WELT: Ich habe mir die Freiheit genommen zu sagen: Ich mache das, was ich machen möchte. Ich bin die einzige Instanz, die über meine Songs entscheidet. Das sage ich auch meiner Familie, wenn die einen Song nicht gut findet. Es ist also nicht so, als baumelten die Trends wie ein Würstchen vor meiner Nase und ich müsste permanent widerstehen. Ich habe gelernt, anderen Leuten ihre Bühne zu lassen. Und wenn ein Newcomer nach mir den Hauptact spielt, ist das für mich okay. Damit muss ich leben.
WELT: Gibt es einen zeitgenössischen Rapper, den Sie gut finden?
Savas: Ich höre zwangsläufig Central Cee, weil mein 11-jähriger Sohn großer Fan von ihm ist. Aber der neue Rap-Style reizt mich nicht so sehr, weil er sehr langsam geworden ist. Ich will, dass jemand auf die Kacke haut. Ich mag den Schlaftabletten-Rap nicht. Mir kommt es manchmal so vor, als wären heutige Rapper gelangweilt und hätten keinen Bock, den Take vernünftig aufzunehmen oder neu zu schreiben. Aber es ist der heutige Swag, auf müde und abgefuckt zu tun. Vielen Rappern ist heutzutage nur wichtig, dass der Refrain knallt. Inhalt ist Wurst. Aber das wird sich wieder ändern. Irgendwann werden wieder Lyrics im Vordergrund stehen.
WELT: Die junge, vor allem weibliche Generation tanzt gerade zu Rapperin Ikkimel, die sich in ihren Texten selbst sexualisiert, mit ihrer inflationären Verwendung von „Fotze“ das Wort decodiert hat. Wie stehen Sie zu ihr?

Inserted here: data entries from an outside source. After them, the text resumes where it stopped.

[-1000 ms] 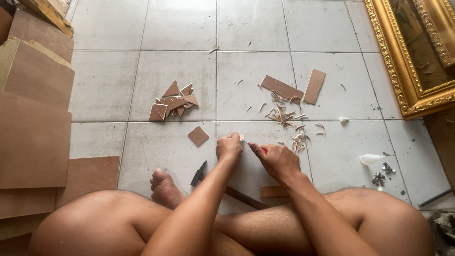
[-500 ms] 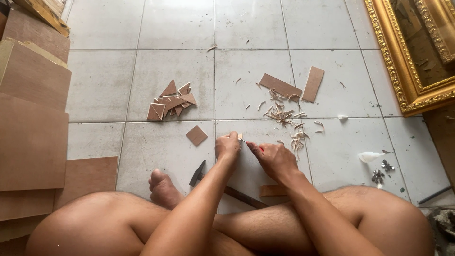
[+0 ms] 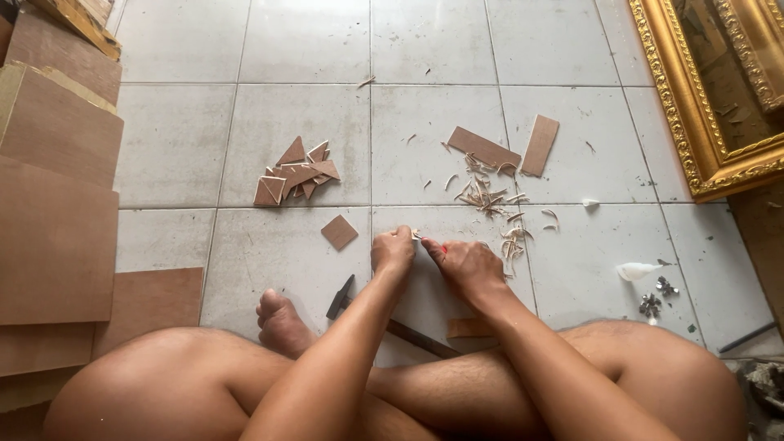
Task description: The person sits on the floor and uses a red utility knife to scrape and shape small rectangular pieces of wood. They hold the wood with one hand and carefully shave off thin layers with the knife, creating wood shavings that accumulate on the floor.
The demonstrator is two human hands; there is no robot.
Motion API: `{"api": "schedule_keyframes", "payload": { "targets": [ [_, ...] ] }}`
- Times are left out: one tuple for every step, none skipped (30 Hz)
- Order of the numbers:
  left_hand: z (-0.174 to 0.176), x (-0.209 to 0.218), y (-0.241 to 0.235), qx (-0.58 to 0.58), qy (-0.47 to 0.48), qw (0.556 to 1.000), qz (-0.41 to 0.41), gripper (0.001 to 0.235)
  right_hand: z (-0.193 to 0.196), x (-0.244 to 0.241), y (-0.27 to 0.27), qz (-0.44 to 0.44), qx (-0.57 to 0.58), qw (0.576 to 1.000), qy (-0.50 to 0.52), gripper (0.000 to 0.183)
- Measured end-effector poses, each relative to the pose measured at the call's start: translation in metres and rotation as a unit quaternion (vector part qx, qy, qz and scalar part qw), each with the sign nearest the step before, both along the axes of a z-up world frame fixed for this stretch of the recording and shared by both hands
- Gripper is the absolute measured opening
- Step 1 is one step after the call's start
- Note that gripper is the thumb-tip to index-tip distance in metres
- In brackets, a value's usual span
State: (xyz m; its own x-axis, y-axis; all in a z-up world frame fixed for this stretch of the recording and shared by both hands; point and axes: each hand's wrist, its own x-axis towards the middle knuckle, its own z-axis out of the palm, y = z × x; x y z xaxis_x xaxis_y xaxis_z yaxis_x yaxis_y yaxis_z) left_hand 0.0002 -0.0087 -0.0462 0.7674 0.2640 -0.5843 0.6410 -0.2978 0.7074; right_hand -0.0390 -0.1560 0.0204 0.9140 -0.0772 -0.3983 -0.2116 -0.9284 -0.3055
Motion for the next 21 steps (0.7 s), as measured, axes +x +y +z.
{"api": "schedule_keyframes", "payload": {
  "targets": [
    [0.003, 0.0, 0.0, 0.0, -0.001, 1.0, 0.001, 0.051, -0.004, 0.005, 0.0, 0.001, 0.0, 1.0, -0.001, 0.095],
    [0.006, -0.001, -0.001, 0.001, -0.002, 1.0, 0.001, 0.05, -0.008, 0.01, 0.0, 0.002, -0.014, 1.0, 0.003, 0.093],
    [0.009, -0.002, -0.002, 0.002, -0.003, 1.0, 0.002, 0.05, -0.012, 0.015, 0.0, 0.004, -0.028, 1.0, 0.007, 0.092],
    [0.008, 0.0, 0.0, 0.003, -0.005, 1.0, 0.001, 0.05, -0.011, 0.018, 0.002, 0.003, -0.027, 1.0, 0.005, 0.092],
    [0.007, 0.003, 0.002, 0.001, -0.01, 1.0, 0.004, 0.049, -0.011, 0.021, 0.004, -0.006, -0.017, 1.0, 0.01, 0.093],
    [0.005, 0.002, 0.001, -0.004, -0.011, 1.0, 0.006, 0.048, -0.011, 0.021, 0.003, -0.017, -0.011, 1.0, 0.019, 0.094],
    [-0.001, -0.002, -0.003, -0.006, -0.009, 1.0, 0.004, 0.048, -0.007, 0.016, -0.001, -0.018, -0.014, 1.0, 0.02, 0.094],
    [-0.005, -0.001, -0.003, -0.016, -0.009, 1.0, 0.01, 0.047, -0.003, 0.016, -0.001, -0.024, -0.003, 0.999, 0.024, 0.095],
    [-0.009, 0.0, -0.002, -0.026, -0.009, 0.999, 0.015, 0.047, 0.0, 0.016, 0.0, -0.029, 0.009, 0.999, 0.028, 0.097],
    [-0.012, -0.001, -0.003, -0.027, -0.009, 0.999, 0.015, 0.047, 0.01, 0.009, -0.001, -0.029, 0.008, 0.999, 0.029, 0.097],
    [-0.016, -0.002, -0.005, -0.047, -0.02, 0.998, 0.022, 0.046, 0.02, 0.003, -0.002, -0.053, 0.044, 0.997, 0.027, 0.099],
    [-0.019, 0.0, -0.004, -0.065, -0.035, 0.997, 0.03, 0.045, 0.029, -0.001, -0.001, -0.075, 0.082, 0.994, 0.022, 0.101],
    [-0.017, 0.0, -0.003, -0.064, -0.038, 0.997, 0.031, 0.045, 0.015, 0.003, -0.006, -0.073, 0.083, 0.994, 0.019, 0.101],
    [-0.017, -0.003, -0.004, -0.075, -0.038, 0.996, 0.029, 0.042, 0.002, 0.004, -0.012, -0.115, 0.133, 0.984, 0.03, 0.103],
    [-0.016, -0.005, -0.006, -0.086, -0.039, 0.995, 0.026, 0.04, -0.012, 0.006, -0.019, -0.156, 0.181, 0.97, 0.04, 0.104],
    [-0.023, -0.003, -0.007, -0.087, -0.04, 0.995, 0.027, 0.04, 0.0, 0.005, -0.016, -0.156, 0.181, 0.97, 0.039, 0.104],
    [-0.029, -0.001, -0.008, -0.107, -0.055, 0.992, 0.025, 0.038, 0.012, 0.004, -0.013, -0.232, 0.306, 0.922, 0.055, 0.095],
    [-0.036, 0.002, -0.007, -0.124, -0.069, 0.99, 0.024, 0.039, 0.023, 0.004, -0.007, -0.302, 0.425, 0.85, 0.072, 0.088],
    [-0.028, 0.001, -0.01, -0.123, -0.07, 0.99, 0.025, 0.039, 0.011, 0.009, -0.009, -0.3, 0.426, 0.85, 0.072, 0.088],
    [-0.019, -0.001, -0.014, -0.156, -0.079, 0.984, 0.036, 0.039, 0.0, 0.014, -0.011, -0.294, 0.454, 0.838, 0.07, 0.077],
    [-0.011, -0.002, -0.018, -0.189, -0.088, 0.977, 0.047, 0.041, -0.012, 0.019, -0.014, -0.287, 0.481, 0.825, 0.068, 0.073]
  ]
}}
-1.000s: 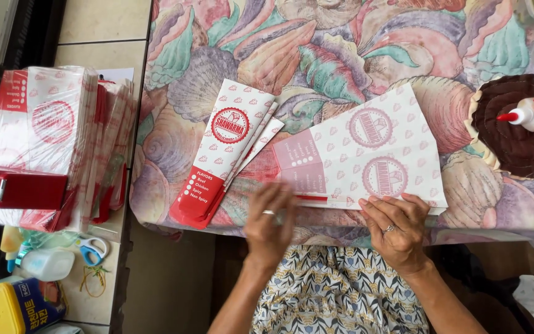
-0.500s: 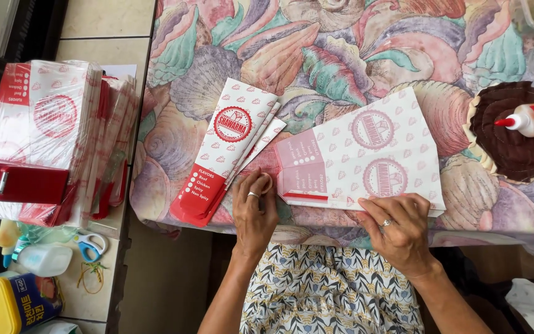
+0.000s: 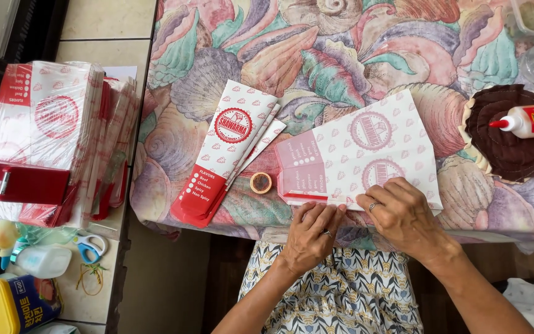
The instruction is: Folding and gluing paper food packaging at a workstation.
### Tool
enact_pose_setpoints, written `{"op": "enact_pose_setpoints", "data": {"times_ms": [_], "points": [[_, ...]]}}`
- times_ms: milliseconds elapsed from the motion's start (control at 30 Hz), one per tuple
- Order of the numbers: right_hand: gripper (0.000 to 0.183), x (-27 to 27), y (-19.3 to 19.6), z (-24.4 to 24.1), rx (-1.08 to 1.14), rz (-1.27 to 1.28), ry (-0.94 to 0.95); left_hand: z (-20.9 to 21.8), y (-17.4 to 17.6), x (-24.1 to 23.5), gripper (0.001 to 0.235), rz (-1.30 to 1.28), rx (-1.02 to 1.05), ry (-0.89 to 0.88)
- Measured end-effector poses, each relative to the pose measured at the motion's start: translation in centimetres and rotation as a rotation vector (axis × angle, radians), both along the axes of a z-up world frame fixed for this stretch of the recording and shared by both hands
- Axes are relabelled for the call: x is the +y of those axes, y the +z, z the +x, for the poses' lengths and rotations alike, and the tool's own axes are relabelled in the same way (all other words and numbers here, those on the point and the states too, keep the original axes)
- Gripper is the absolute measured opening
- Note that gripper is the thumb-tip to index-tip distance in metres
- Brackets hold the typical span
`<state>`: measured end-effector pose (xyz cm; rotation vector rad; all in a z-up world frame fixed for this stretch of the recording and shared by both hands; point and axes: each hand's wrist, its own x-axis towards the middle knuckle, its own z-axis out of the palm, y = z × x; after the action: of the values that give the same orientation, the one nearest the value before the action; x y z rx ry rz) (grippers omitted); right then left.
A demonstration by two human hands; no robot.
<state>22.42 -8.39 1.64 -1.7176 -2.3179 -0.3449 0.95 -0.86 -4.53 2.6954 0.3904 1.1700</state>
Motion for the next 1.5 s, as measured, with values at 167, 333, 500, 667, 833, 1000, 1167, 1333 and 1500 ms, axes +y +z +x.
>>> {"op": "enact_pose_setpoints", "data": {"times_ms": [167,333,500,667,833,1000,1167,1333,1500], "points": [[0.012,0.8,1.5,-0.8,-0.008,0.059,0.038,-0.1,0.1,0.1,0.038,0.029,0.009,0.003],[0.014,1.6,1.5,-0.6,0.006,0.089,0.019,0.5,2.6,0.0,0.028,-0.019,0.029,0.016],[0.007,2.2,0.5,0.4,0.115,-0.109,-0.026,1.9,2.3,-0.9,0.051,-0.285,0.246,0.171],[0.017,8.3,0.3,4.3,0.388,-0.138,-0.123,2.3,1.4,-1.0,0.052,-0.214,0.333,0.205],[0.017,15.7,-0.3,7.5,0.392,-0.143,-0.236,2.5,1.8,-1.0,0.051,-0.236,0.354,0.239],[0.010,19.0,0.4,8.0,0.417,-0.606,-0.328,2.6,1.7,-1.1,0.049,-0.250,0.387,0.238],[0.007,13.8,3.8,5.9,0.283,-0.301,-0.203,2.6,1.5,-1.1,0.050,-0.170,0.312,0.268],[0.017,5.9,3.0,-0.2,0.143,0.189,-0.089,2.6,1.4,-1.0,0.047,-0.108,0.222,0.299],[0.015,2.5,-1.1,-2.7,0.186,0.285,-0.044,2.1,1.2,-0.8,0.044,-0.089,0.179,0.254]]}}
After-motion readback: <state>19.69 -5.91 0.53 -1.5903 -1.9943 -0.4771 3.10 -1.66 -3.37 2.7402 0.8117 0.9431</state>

Savas: Ich habe nicht viele Songs von ihr gehört, aber ich finde ihre Songs weder problematisch noch dramatisch. Ich komme aus Berlin und habe, gerade zu Beginn meiner Rapperkarriere, auch sehr explizite, heftige Songs geschrieben. Es schockiert mich also nicht, wenn ein Mädel „Fotze“ sagt. Wenn das ihre Attitüde ist, soll sie das gerne machen. Ich muss auch nicht zu jedem eine Meinung haben.
WELT: Unsere digitale Gegenwart ist von Trends überflutet. Sind Sie, wenn schon nicht im Rap, anfällig für Modetrends? Central Cee, der Lieblingsrapper Ihres Sohnes, trägt zum Beispiel Labubu, das Monster-Plüschtier.
Savas: Mein Sohn meinte, dass er ein Labubu haben will. Ich habe ihn gefragt, ob er mich verarschen will. Du bist 11 Jahre alt, kleiner Mann, was für Labubu?
WELT: Ein Labubu ist mittlerweile ein wichtiges Statussymbol der verspielten Großstädter …
Savas: Oh Gott, ja, okay. Früher hat mein Sohn die Kleidung getragen, die meine Frau herausgelegt hat. Wir haben es geschafft, ihm ein bisschen unseren Style aufzudrücken. Aber jetzt rebelliert er manchmal und will eine Jacke mit Aufnähern, obwohl sein T-Shirt schon Aufdruck hat. Das ist zu viel, denke ich dann. Ich bin überhaupt nicht anfällig für solche Trends. Ich hatte mal einen Aha-Moment bei einer Preisverleihung, bei der Dr. Dre auch war. Er hatte einfach einen schwarzen Sweater an. Das ist schlau, damit kann man nichts falsch machen. Dr. Dre sieht dann in der Rückschau nicht aus wie ein Clown. Wenn ich hingegen alte Fotos von mir anschaue – ultra baggy Jeans und lange T-Shirts – dann sieht das für mich schon komisch aus. Heute trage ich den klassischen New-York-Style. Dicke Jacke im Winter, Hoodie, Beanie und Timberland-Schuhe. Ich versuche, es also klassisch zu halten. Mir ist es egal, ob es langweilig aussieht.
Das Interview ist nachzuhören bei „hyped“, dem Popkultur-Podcast von WELT. Hier:
WELT: Das passt ja auch zur Rolle des Elder Statesmen, die Sie mittlerweile eingenommen haben. Genießen Sie diese Rolle?
Savas: Ich finde es immer wieder faszinierend, wenn mir jemand seinen Respekt ausspricht. Auf Instagram schreiben mir täglich Menschen, und ich habe diese halbe Krankheit, all diese Nachrichten zu lesen. Für mich ist es ein komisches Gefühl, dass ich für die Fans das bedeute, was Too Short, Ice Cube und MC Eiht für mich bedeutet haben. Früher habe ich alles für Respekt getan. Jeden Zug, den ich besprüht habe, jedes „tag“, das ich da gesetzt habe, jedes Battle, was ich angezettelt habe – es ging immer um Anerkennung, weil es sonst nichts zu holen gab. Jetzt, wo ich diese Anerkennung habe, merke ich, dass es keinen großen Unterschied macht.